Akademik Veri Yönetim Sistemi
Ceramics International, 2026 (SCI-Expanded, Scopus)
In this study, Ni-P/AlN nanocomposite coatings were produced by electrodeposition on an St-37 steel substrate using different parameters and bath concentrations. The effects of aluminum nitride (AlN) ceramic particle and sodium hypophosphite concentrations, and current density on the structural, mechanical, and tribological properties of the deposited coatings were systematically investigated.

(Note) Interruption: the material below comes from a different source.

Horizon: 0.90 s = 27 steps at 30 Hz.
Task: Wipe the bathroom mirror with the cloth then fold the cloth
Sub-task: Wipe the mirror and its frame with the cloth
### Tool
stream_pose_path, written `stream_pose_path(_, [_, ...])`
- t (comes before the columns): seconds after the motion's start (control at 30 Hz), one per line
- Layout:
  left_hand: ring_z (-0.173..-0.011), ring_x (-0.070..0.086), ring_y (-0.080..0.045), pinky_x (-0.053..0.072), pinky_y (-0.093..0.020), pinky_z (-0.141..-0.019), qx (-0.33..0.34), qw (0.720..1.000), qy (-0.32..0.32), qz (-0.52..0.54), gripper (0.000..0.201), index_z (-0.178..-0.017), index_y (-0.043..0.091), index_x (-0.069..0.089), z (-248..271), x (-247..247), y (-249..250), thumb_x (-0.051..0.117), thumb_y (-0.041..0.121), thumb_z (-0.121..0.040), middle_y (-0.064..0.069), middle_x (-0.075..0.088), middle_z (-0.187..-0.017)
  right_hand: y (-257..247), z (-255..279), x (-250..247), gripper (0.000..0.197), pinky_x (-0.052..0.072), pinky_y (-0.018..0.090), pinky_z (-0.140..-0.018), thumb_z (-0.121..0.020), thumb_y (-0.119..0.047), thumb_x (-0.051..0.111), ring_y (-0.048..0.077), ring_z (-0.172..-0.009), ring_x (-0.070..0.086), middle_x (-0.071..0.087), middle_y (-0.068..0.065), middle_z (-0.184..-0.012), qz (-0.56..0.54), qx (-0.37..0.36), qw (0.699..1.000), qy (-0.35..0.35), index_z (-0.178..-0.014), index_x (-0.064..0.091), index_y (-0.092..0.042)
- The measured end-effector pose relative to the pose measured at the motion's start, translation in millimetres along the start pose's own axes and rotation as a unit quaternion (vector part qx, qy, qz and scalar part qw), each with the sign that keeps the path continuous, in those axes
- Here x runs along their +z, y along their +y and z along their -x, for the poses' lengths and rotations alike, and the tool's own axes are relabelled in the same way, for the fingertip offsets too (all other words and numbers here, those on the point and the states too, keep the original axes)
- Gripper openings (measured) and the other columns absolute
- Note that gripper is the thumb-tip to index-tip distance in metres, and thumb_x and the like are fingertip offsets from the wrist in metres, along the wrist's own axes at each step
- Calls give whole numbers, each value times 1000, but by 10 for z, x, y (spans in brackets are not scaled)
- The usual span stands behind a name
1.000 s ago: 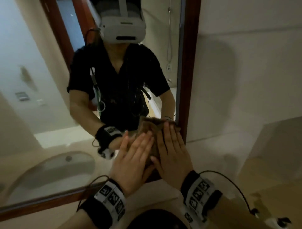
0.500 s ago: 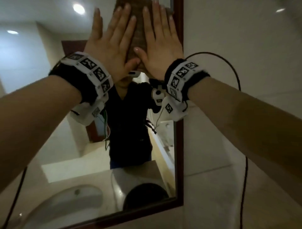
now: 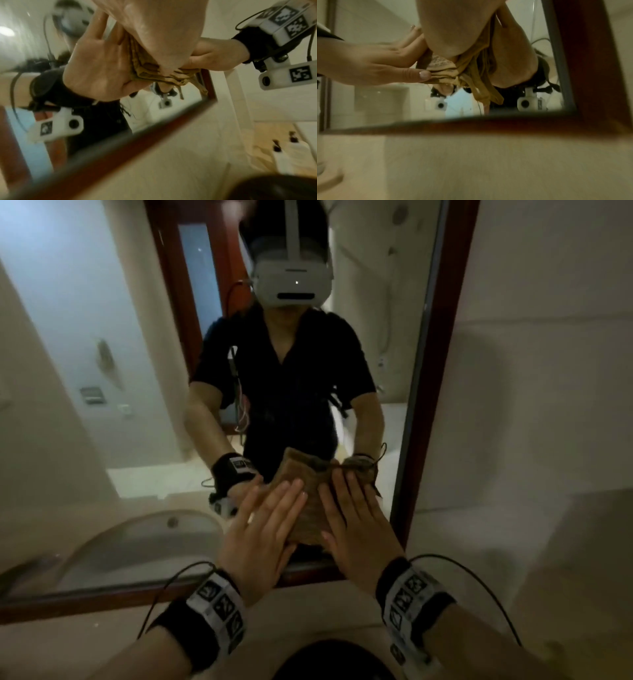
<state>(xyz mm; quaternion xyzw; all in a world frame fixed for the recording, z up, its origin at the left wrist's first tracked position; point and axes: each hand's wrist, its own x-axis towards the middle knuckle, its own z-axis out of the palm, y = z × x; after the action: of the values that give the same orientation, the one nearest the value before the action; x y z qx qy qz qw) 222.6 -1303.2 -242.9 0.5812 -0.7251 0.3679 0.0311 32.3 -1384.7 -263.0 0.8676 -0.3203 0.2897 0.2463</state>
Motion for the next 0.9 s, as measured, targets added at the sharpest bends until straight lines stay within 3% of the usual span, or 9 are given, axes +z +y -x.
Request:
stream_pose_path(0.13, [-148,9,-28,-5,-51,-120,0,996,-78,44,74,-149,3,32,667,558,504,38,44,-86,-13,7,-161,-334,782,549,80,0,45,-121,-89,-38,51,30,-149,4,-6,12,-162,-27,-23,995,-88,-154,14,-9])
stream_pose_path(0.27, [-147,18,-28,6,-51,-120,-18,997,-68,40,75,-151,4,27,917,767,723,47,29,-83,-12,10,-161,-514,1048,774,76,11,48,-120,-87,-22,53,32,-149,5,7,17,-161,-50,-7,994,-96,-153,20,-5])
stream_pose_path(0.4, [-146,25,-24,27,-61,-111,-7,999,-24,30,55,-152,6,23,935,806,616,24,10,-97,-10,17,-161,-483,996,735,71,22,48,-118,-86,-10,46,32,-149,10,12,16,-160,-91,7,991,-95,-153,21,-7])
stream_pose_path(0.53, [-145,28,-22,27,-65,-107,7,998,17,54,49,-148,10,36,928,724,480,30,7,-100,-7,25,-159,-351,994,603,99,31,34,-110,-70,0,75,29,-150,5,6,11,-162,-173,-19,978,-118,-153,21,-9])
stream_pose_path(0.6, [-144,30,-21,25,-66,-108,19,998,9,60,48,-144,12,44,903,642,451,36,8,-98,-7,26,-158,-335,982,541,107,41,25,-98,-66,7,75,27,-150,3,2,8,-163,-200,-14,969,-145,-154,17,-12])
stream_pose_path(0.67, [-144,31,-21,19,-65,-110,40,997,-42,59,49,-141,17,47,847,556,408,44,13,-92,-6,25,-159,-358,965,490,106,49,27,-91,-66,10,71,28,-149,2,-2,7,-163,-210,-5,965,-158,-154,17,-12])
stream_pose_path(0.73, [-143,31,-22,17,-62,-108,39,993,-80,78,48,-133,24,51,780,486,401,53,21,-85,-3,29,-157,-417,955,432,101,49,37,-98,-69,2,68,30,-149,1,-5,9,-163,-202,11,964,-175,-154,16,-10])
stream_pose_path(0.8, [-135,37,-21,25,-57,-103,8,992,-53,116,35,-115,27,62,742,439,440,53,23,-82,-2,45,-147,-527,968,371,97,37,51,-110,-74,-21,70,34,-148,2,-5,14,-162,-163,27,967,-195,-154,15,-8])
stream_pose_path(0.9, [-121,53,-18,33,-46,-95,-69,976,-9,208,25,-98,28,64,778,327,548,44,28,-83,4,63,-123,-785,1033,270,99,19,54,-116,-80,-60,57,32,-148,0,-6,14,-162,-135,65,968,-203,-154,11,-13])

Surface morphology and elemental composition were analyzed using SEM and EDS, while microstructural features were determined using XRD analysis. In addition, the complex relationship between the experimentally obtained microhardness and wear volume loss results and the production conditions was modeled using artificial neural networks (ANN). The results showed that the addition of AlN ceramic particles to the bath content significantly altered the surface morphology. XRD analysis revealed that increasing the AlN bath content decreased the average crystal grain size to 4.45 nm. Microhardness values increased from ∼260 HV for pure nickel to ∼480 HV for Ni-P/AlN coatings deposited with 2 g/L AlN and 20 g/L sodium hypophosphite at a current density of 50 mA/cm2, corresponding to an increase of approximately 92 %. Tribological analysis showed that the wear volume loss for pure nickel decreased from 0.561 mm3to 0.074 mm3for Ni-P/AlN composite coatings. The ANN model results showed good agreement between the experimental data and the predicted data (R = 0.9942 for microhardness and R = 0.99497 for wear volume loss).